I wish to solve the initial value kdv equation with a boundary condition that particles are fixed at the end points. Below is my code.

sp = 16
d = 1
s = NDSolve[{\!\(
\*SubscriptBox[\(\[PartialD]\), \(t\)]\(u[t, x]\)\) == -u[t, x]*\!\(
\*SubscriptBox[\(\[PartialD]\), \(x\)]\(u[t, x]\)\) - d*\!\(
\*SubscriptBox[\(\[PartialD]\), \(x, x, x\)]\(u[t, x]\)\), 
   u[0, x] == 3*d^(1/3)*sp*Sech[0.5*Sqrt[sp]*d^(-1/3)*x]^2, 
   u[t, -100] == u[t, 100] == 0}, u, {t, 0, 4}, {x, -100, 100}]

But it is showing error NDSolve::bcart: Warning: an insufficient number of boundary conditions have been specified for the direction of independent variable x. Artificial boundary effects may be present in the solution.

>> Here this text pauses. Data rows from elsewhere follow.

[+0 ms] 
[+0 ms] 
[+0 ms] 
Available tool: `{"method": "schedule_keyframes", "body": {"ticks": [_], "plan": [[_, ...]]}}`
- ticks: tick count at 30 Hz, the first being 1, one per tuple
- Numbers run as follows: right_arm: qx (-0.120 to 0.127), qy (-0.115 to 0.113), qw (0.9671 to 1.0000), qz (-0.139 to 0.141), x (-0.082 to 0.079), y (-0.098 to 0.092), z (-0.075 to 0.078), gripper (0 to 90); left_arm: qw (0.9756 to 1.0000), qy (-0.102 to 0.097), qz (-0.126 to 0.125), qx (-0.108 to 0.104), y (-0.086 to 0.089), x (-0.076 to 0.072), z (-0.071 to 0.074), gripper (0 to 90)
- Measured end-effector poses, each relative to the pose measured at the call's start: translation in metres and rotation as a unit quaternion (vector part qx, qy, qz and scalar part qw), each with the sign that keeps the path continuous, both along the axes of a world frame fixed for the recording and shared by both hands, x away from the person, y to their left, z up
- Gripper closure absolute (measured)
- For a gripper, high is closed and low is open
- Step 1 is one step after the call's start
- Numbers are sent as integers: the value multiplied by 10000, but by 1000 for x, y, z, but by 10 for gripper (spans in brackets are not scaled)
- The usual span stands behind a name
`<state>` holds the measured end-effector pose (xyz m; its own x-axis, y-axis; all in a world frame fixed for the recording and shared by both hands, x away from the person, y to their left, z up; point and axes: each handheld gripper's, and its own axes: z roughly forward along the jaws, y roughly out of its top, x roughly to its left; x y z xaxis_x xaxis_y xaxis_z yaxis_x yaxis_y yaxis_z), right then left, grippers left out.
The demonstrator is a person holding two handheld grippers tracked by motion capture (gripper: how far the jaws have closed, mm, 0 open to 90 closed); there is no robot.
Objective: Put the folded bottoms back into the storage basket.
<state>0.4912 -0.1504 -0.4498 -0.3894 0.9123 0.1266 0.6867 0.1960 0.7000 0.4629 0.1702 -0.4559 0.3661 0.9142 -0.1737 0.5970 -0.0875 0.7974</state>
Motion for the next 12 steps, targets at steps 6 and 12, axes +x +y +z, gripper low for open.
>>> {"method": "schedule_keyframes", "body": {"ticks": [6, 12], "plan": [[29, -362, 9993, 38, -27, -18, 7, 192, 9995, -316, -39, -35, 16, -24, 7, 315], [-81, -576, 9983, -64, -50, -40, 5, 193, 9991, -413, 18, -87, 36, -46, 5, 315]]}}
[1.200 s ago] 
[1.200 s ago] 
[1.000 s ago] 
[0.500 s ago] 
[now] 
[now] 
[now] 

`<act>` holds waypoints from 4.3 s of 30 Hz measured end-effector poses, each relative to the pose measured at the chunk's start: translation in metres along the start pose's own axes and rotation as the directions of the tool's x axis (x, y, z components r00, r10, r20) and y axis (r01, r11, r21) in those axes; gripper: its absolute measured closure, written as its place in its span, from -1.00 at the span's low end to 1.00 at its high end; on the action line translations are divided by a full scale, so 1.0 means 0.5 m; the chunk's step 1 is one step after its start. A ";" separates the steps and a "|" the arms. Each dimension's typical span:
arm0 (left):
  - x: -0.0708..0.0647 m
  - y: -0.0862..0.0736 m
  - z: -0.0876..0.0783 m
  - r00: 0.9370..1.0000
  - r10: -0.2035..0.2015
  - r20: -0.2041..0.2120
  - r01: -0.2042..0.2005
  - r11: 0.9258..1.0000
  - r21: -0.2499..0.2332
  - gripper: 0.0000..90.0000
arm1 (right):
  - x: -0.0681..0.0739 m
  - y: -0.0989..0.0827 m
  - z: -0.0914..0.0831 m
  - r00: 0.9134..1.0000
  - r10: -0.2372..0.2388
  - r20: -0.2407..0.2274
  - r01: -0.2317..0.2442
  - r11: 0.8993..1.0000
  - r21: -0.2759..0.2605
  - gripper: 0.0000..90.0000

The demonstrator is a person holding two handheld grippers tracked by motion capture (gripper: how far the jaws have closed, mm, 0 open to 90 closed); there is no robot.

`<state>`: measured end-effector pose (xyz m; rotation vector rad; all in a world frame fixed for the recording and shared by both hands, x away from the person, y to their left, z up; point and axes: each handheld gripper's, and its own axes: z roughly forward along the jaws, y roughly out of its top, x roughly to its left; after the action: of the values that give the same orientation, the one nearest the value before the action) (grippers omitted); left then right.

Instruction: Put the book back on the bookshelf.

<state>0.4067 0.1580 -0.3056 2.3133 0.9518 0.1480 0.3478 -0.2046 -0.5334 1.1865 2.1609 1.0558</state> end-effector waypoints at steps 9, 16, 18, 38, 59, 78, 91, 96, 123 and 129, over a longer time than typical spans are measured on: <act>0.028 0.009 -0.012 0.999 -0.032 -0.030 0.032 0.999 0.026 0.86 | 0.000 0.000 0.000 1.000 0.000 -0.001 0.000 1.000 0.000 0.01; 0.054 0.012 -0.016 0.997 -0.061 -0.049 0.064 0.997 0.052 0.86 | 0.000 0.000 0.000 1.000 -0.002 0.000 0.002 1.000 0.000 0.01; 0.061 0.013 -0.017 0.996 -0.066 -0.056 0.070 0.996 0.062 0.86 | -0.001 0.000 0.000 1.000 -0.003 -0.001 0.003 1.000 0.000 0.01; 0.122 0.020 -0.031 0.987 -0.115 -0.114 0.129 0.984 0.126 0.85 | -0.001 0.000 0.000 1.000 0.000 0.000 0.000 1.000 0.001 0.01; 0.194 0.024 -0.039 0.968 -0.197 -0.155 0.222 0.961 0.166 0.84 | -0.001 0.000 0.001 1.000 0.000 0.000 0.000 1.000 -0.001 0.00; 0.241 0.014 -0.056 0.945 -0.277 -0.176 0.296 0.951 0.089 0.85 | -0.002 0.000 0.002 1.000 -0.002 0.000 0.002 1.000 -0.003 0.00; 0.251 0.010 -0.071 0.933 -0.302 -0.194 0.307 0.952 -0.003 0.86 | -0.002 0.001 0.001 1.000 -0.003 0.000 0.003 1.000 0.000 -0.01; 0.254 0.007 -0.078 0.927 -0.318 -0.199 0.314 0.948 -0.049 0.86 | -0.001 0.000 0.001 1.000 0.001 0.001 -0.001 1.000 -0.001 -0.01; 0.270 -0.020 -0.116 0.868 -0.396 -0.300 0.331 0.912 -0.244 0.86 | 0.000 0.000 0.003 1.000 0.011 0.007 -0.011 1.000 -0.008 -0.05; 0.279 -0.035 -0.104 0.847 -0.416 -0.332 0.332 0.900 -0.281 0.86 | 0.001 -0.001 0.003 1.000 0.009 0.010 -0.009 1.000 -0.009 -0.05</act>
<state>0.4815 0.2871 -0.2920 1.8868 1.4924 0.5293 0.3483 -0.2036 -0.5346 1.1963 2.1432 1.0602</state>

I dont get why this is so, as I have explicitly specified that u must be zero at x=-100 and 100 for all t, as particles are fixed there.


1 Answer 1


You have 3rd order in space and one order in time. Hence need 3 BC in space and one initial condition for numerical solution. You only provided 2 BC in space.

This is what

\Warning: an insufficient number of boundary conditions have been specified

is saying.

I made an extra BC up for space. Feel free to change it as needed. for your physics.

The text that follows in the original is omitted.